● EXERCISE OBJECTIVE: Lines in the material below that include "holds" need to be tallied; give the total alone.

***

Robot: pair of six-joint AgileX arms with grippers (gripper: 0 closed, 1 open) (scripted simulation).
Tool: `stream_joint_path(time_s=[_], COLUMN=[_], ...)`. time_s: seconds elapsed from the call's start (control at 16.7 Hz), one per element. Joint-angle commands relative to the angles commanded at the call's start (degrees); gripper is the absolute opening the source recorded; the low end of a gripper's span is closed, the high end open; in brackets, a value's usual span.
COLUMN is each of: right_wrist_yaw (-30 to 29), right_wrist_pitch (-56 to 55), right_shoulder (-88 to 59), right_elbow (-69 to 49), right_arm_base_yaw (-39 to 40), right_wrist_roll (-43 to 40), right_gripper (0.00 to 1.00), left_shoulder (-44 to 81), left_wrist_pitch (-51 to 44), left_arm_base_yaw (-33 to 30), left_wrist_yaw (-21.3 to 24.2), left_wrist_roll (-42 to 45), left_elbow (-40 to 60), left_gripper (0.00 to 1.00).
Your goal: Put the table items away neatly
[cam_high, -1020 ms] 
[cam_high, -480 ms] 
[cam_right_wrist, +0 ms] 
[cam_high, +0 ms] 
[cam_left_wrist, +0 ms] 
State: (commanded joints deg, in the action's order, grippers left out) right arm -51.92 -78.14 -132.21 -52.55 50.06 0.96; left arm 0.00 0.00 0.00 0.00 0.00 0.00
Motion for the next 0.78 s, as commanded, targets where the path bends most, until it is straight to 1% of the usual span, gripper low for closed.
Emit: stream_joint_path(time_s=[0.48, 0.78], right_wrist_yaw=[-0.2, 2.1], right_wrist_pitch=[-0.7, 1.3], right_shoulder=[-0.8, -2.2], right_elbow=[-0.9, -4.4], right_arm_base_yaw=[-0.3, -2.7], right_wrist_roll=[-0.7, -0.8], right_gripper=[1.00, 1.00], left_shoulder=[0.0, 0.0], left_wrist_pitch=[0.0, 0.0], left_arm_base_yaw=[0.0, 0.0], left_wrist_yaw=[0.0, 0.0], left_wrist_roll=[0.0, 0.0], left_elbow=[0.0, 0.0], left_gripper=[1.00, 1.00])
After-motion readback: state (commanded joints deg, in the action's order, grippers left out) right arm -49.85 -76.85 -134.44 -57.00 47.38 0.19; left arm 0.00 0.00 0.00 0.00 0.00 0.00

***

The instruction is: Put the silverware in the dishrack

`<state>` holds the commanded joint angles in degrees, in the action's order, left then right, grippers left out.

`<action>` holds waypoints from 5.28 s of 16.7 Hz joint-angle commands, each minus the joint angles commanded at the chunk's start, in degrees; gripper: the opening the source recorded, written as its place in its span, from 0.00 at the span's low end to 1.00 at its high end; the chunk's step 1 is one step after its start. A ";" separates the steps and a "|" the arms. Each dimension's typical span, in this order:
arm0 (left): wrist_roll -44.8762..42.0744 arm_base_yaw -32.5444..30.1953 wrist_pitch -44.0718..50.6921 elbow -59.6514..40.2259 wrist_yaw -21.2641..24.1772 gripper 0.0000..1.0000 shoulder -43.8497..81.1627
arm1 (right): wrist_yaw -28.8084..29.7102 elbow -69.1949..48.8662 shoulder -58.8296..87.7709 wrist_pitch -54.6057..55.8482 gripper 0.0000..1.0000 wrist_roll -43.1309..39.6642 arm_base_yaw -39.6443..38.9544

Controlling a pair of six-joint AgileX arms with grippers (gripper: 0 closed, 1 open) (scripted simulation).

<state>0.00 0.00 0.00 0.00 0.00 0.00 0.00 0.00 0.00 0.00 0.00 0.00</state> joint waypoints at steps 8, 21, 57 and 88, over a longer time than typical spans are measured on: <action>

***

● ANSWER: 2